◆ What to produce ◆
Since the records include pictures, leave those out while you reproduce exactly and only the lines from the one containing "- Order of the" through the one containing "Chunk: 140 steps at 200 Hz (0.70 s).", inclusive.

(Extracted data entries)
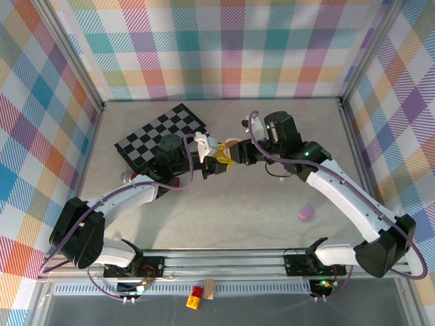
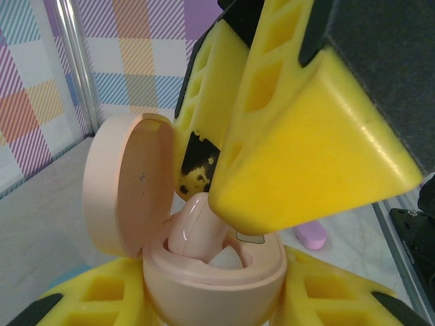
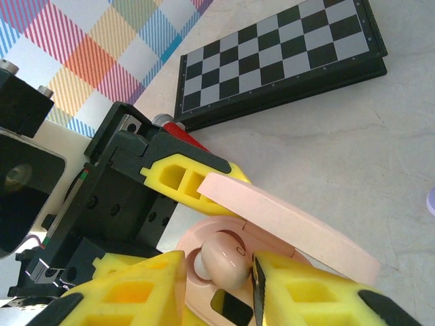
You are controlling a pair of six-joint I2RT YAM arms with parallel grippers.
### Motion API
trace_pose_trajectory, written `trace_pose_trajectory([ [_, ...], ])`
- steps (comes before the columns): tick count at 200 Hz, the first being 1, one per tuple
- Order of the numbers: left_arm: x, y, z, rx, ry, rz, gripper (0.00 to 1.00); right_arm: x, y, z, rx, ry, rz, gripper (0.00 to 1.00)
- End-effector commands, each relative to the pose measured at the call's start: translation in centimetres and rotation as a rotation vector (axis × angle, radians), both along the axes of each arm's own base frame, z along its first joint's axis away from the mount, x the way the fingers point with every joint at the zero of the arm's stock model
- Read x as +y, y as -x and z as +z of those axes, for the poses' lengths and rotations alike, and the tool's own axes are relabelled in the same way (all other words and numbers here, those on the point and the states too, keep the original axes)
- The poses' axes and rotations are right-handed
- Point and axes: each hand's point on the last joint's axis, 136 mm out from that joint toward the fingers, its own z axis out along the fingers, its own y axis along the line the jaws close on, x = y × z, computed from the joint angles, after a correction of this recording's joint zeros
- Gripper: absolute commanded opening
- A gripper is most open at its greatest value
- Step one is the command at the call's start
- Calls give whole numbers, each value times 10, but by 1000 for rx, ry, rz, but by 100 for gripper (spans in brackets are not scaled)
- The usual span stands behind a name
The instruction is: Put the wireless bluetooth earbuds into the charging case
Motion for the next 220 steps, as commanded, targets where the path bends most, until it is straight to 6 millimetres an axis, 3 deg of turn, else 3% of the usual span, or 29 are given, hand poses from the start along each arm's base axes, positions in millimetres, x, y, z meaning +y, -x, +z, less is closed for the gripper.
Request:
trace_pose_trajectory([
  [1, -2, 8, 22, -93, 46, -39, 35, 13, 5, 2, 34, -32, 41, 30],
  [45, -2, 6, 24, -98, 48, -31, 35, 14, 5, -2, 46, -22, 38, 29],
  [85, -1, 6, 26, -103, 52, -28, 35, 12, 1, -8, 47, 5, 20, 19],
  [112, -1, 6, 27, -103, 52, -27, 35, 12, 2, -8, 38, 11, 31, 18],
  [154, -1, 6, 27, -103, 52, -27, 35, 16, 8, -8, 3, 4, 77, 28],
  [186, 0, 6, 27, -102, 50, -23, 35, 14, 6, -11, -6, 27, 69, 14],
  [220, 0, 6, 25, -95, 47, -19, 35, 9, 8, -2, -56, 30, 71, 12],
])
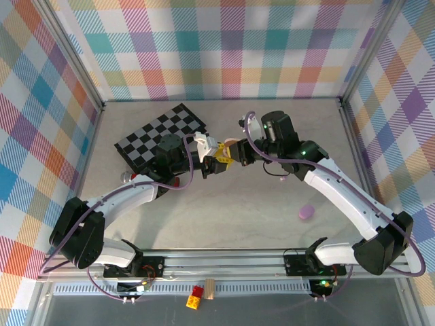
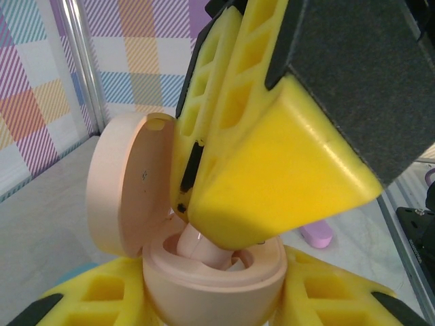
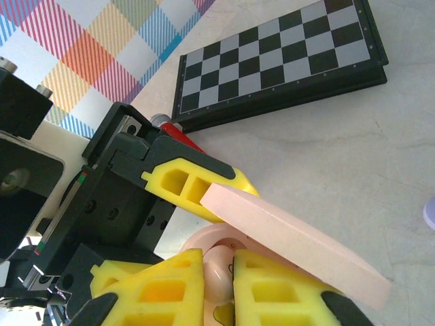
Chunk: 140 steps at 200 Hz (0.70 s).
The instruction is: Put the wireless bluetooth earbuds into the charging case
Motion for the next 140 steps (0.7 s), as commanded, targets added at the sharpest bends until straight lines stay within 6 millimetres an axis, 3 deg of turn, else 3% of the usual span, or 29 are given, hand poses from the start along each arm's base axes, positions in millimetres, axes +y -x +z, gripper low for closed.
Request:
trace_pose_trajectory([
  [1, -1, 8, 26, -91, 51, -32, 35, 4, 12, 0, -19, 8, 53, 12],
  [63, -1, 15, 26, -61, 58, -67, 35, 3, 24, 22, -222, -35, 154, 9],
  [140, 3, 28, 35, -27, 71, -111, 35, 7, 42, 24, -392, 9, 356, 12],
])
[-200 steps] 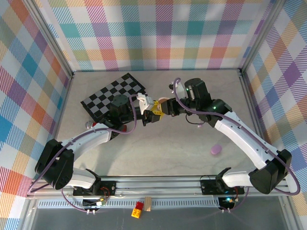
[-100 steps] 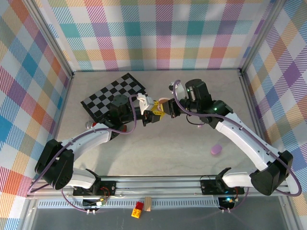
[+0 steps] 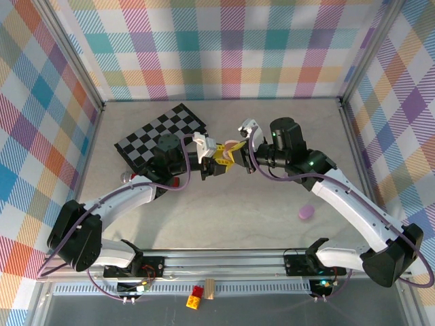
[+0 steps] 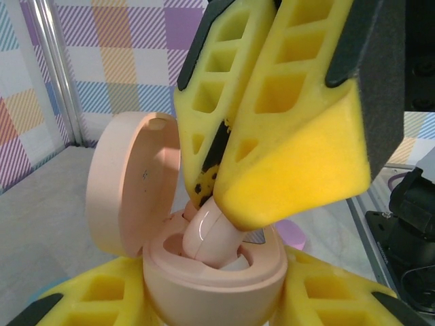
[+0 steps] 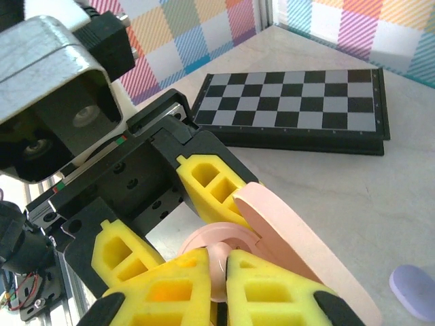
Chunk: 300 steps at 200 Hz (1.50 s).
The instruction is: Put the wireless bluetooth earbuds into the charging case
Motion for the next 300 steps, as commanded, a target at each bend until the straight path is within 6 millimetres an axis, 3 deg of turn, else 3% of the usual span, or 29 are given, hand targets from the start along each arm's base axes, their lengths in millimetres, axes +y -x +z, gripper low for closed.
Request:
trace_pose_trajectory([
  [1, 3, 12, 25, -42, 48, -40, 35, 10, 22, 8, -96, 8, 175, 12],
  [107, 5, 20, 40, -26, 84, -84, 35, 7, 37, -7, -249, 157, 400, 12],
  [252, 6, 28, 39, -11, 52, -138, 35, 8, 30, -7, -579, 300, 571, 10],
  [300, 6, 27, 38, -7, 49, -143, 35, 8, 32, -1, -653, 305, 597, 13],
])
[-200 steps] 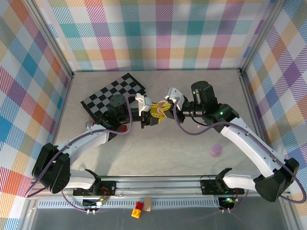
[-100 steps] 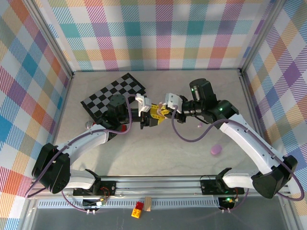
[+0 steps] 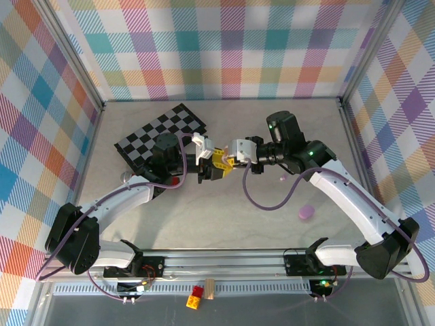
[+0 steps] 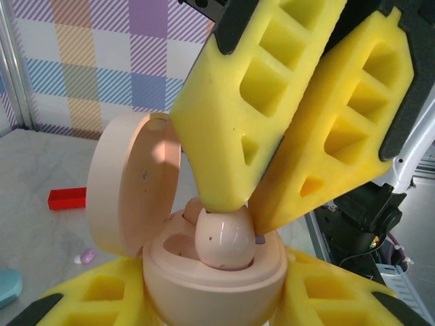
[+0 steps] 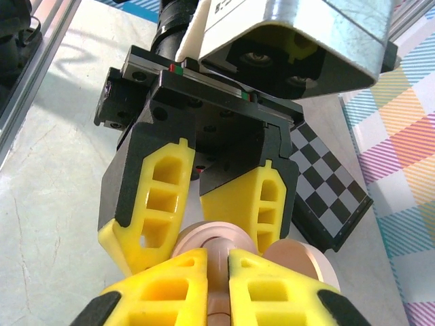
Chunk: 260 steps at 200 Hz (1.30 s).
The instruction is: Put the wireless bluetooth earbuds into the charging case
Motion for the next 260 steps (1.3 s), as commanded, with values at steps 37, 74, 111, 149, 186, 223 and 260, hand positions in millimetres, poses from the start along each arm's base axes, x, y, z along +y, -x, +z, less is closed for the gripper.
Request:
trace_pose_trajectory([
  [37, 3, 9, 41, -111, 66, -48, 35, 2, 11, 6, -62, 16, 92, 15],
  [74, 3, 7, 39, -107, 59, -41, 35, 4, 8, 17, -101, -24, 78, 31],
  [111, 2, 4, 35, -104, 44, -35, 35, 4, 14, 25, -100, -60, 94, 32],
  [149, 2, 1, 34, -116, 39, -15, 35, 3, 24, 35, -100, -102, 112, 32],
  [186, 2, -5, 27, -120, 21, 13, 35, 2, 36, 52, -107, -175, 133, 32],
  [223, 4, -15, 24, -147, 15, 69, 35, -2, 40, 55, -46, -227, 84, 32],
  [260, 6, -25, 18, -166, 2, 116, 35, -8, 53, 53, 88, -305, 36, 35],
])
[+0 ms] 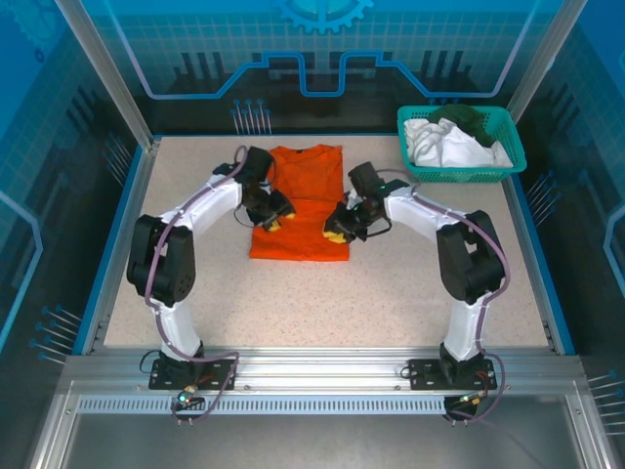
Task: Fold and stack the t-shirts
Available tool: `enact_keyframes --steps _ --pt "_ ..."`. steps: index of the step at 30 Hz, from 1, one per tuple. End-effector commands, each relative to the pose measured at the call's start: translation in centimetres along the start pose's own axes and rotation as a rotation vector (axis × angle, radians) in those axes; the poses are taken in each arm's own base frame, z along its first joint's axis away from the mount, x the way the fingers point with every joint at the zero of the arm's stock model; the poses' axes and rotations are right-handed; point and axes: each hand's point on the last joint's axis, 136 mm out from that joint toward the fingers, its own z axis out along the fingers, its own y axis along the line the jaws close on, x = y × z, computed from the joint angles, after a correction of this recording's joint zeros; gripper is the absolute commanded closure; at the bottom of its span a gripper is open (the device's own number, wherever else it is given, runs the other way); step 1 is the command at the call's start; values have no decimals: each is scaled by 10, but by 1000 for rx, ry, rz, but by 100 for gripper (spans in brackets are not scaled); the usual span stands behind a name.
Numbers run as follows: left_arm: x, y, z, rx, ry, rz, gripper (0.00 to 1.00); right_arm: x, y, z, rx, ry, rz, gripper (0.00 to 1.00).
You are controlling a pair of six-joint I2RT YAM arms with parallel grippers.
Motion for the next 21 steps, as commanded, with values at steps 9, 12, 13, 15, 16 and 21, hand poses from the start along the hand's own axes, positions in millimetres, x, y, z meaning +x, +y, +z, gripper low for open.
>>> enact_keyframes --steps 9,12,13,15,16,21 --pt "63 121 48 -235 158 -40 57 44 -69 49 157 113 12 78" --pt "92 145 35 -262 192 -52 55 71 -90 43 193 149 2 77" --pt "101 154 29 -276 199 -54 54 80 -95 40 202 161 -6 77" --pt "115 167 19 -296 204 -60 53 97 -103 35 221 183 -27 76" --pt "121 172 15 -299 208 -63 52 105 -106 32 227 193 -36 75" --pt "127 168 -10 -285 178 -66 46 129 -98 22 222 215 -90 70"
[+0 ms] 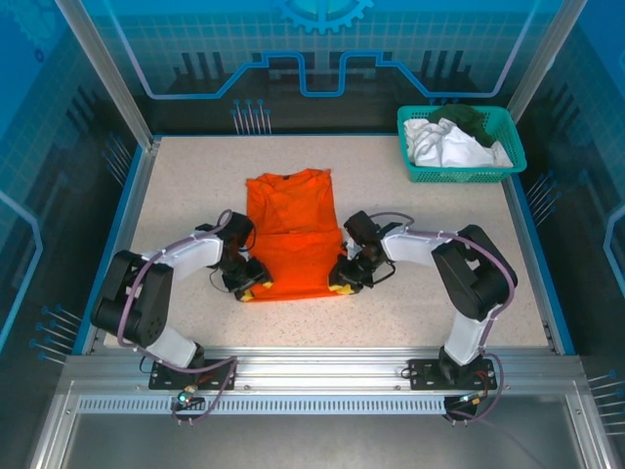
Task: Fold and stack the t-shirts
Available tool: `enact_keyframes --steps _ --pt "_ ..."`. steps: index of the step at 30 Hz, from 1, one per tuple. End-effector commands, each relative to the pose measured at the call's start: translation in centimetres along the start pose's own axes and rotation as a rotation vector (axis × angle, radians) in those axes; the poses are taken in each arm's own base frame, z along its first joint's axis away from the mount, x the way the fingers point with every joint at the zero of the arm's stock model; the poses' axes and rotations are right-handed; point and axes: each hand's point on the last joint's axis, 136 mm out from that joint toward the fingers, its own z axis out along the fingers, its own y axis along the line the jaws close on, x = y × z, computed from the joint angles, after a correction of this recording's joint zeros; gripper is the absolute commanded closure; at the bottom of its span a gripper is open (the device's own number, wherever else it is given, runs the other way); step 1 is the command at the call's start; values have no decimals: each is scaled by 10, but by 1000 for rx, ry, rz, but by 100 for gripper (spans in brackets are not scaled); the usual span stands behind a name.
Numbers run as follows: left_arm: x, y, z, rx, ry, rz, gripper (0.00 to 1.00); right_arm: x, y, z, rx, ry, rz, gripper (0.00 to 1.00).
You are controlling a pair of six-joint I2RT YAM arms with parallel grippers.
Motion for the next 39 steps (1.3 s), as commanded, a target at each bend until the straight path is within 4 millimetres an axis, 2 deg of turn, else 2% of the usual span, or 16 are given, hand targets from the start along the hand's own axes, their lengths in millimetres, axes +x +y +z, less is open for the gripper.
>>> enact_keyframes --steps 1,5,8,11,15,18,20,22,25,29,34,36,39 --pt "9 15 -23 -73 -16 -13 44 20 -9 -8 81 25 -21 69" --pt "-9 -16 -67 -11 -131 4 41 5 25 -34 26 -53 -80 65" --pt "-31 -49 -88 65 -200 21 46 -19 46 -50 -33 -110 -61 66" --pt "-54 -82 -86 139 -216 29 53 -51 51 -58 -62 -174 10 69" --pt "-85 -106 -62 167 -218 38 61 -92 46 -50 -45 -206 84 75" --pt "-105 -100 -33 114 -200 26 64 -112 33 -36 -19 -199 131 77" --pt "-116 -87 -19 83 -197 -8 66 -118 20 -23 -9 -171 169 77" --pt "-125 -67 -9 43 -203 -57 66 -121 1 -11 10 -137 228 77" --pt "-127 -40 0 0 -186 -120 65 -116 -16 -6 32 -127 261 77" --pt "-117 -22 0 -39 -196 -114 62 -97 -25 -6 45 -122 265 74" --pt "-96 -8 -5 -36 -195 -120 57 -63 -36 -2 50 -104 279 70" --pt "-92 -8 -13 -25 -209 -111 52 -56 -34 -2 43 -107 264 67" --pt "-92 -20 -35 14 -245 -81 44 -55 -26 -14 36 -137 230 62"
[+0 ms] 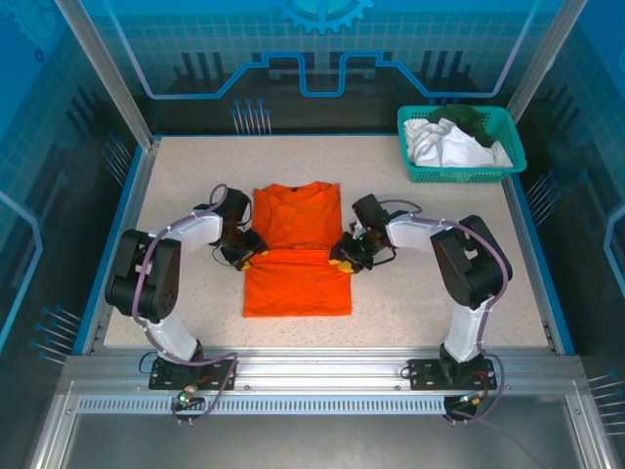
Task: Fold and stack the t-shirts
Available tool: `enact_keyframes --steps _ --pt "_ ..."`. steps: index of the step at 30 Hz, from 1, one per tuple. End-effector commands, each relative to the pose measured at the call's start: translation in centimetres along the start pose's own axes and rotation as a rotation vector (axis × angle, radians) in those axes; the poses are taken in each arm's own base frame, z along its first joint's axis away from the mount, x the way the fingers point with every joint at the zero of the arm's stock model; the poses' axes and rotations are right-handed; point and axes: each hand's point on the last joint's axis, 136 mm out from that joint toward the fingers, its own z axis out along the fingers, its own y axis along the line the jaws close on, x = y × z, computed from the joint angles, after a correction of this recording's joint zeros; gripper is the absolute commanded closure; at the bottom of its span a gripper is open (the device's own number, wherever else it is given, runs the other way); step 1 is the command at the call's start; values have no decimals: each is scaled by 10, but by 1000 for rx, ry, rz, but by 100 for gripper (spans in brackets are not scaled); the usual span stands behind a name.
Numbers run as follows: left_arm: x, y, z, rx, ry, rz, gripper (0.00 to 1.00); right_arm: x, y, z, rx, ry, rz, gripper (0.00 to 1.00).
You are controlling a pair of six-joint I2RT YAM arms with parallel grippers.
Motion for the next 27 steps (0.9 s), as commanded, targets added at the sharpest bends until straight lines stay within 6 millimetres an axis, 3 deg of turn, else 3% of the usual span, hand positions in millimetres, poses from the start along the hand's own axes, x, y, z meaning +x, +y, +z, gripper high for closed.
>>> enact_keyframes --steps 1,6,9,12,16,19,23,27 --pt "-7 5 -26 -26 -54 12 41 9 -28 -7 118 -12 50 60" --pt "-12 -24 -76 56 -107 97 28 2 14 -40 30 -98 -98 57" --pt "10 -32 -91 129 -73 160 27 20 31 -51 -17 -108 -230 55" --pt "52 -18 -85 137 18 216 25 53 18 -50 -54 -58 -283 52" --pt "110 32 -64 90 187 147 26 97 -22 -50 -63 6 -270 47" --pt "138 62 -51 71 252 59 27 120 -46 -51 -46 16 -281 42" --pt "153 73 -43 119 253 -25 32 133 -68 -49 -13 29 -255 40" --pt "159 73 -36 128 288 -30 39 133 -68 -46 7 39 -269 41"
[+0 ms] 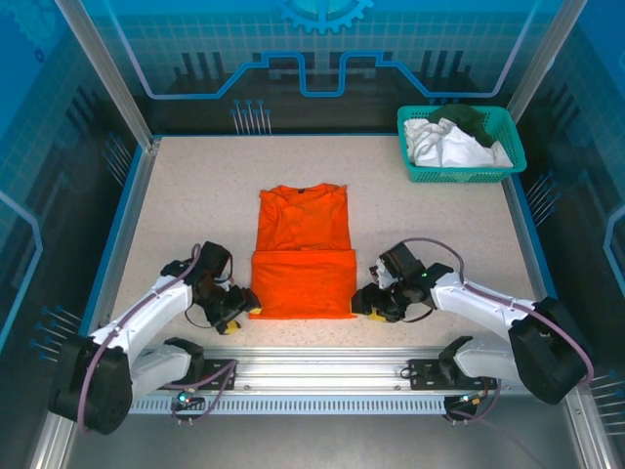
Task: Fold and stack the t-shirts
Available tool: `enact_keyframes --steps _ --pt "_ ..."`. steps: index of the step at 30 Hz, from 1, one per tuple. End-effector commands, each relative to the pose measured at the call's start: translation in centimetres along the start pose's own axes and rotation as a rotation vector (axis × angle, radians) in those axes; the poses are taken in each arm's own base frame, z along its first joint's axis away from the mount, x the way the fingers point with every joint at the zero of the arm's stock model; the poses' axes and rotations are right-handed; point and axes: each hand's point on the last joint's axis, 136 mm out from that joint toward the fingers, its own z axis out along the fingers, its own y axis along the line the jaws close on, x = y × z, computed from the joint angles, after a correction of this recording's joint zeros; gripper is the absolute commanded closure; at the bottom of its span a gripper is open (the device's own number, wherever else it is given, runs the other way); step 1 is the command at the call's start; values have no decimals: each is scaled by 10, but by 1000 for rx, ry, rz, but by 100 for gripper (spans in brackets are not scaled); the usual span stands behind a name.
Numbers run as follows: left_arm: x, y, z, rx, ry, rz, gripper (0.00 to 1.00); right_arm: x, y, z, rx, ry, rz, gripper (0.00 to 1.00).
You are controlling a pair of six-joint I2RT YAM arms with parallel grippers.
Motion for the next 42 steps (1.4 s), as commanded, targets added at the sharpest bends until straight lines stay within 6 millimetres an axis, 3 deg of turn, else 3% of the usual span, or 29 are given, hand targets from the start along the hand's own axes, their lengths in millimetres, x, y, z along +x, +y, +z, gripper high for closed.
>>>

◆ Your response ◆
- Order of the numbers: left_arm: x, y, z, rx, ry, rz, gripper (0.00 to 1.00); right_arm: x, y, z, rx, ry, rz, gripper (0.00 to 1.00)
- End-effector commands, each relative to the pose measured at the call's start: translation in centimetres and rotation as a rotation vector (axis × angle, radians), both along the axes of each arm's own base frame, z along its first joint's axis away from the mount, x the way the fingers point with every joint at the zero of the arm's stock model
- Read x as +y, y as -x and z as +z of those axes, for the poses' lengths and rotations alike, and the tool's own axes are relabelled in the same way (all other words and numbers here, those on the point and the states too, keep the original axes)
- The poses' axes and rotations are right-handed
- Point and axes: each hand's point on the last joint's axis, 136 mm out from that joint toward the fingers, its own z axis out along the fingers, its own y axis along the line the jaws close on, x = y × z, computed from the joint angles, after a correction of this recording's joint zeros
- Gripper: absolute commanded opening
- A gripper is most open at its greatest value
- Step one is the command at the call's start
- Calls give whole numbers, each value times 10, but by 1000 for rx, ry, rz, but by 100 for gripper (spans in brackets are not scaled)
- The usual span stands behind a name
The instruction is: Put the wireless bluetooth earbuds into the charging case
Motion for the next 220 steps, as commanded, targets where the path bends most, until it is straight to 6 millimetres an axis, 3 deg of turn, else 3% of the usual span, or 29 are given, hand poses from the start along each arm's base axes, positions in millimetres, x, y, z meaning +y, -x, +z, less is closed for the gripper.
Request:
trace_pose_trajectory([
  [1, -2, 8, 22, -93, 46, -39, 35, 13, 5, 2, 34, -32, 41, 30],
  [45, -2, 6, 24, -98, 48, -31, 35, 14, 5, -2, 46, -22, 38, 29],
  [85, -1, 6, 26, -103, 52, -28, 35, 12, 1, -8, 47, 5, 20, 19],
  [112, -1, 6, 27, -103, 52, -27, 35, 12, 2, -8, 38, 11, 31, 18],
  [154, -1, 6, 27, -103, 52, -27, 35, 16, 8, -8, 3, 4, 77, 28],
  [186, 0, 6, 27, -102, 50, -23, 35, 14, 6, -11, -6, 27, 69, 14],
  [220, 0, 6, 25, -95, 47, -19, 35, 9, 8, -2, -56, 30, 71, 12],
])
Chunk: 140 steps at 200 Hz (0.70 s).

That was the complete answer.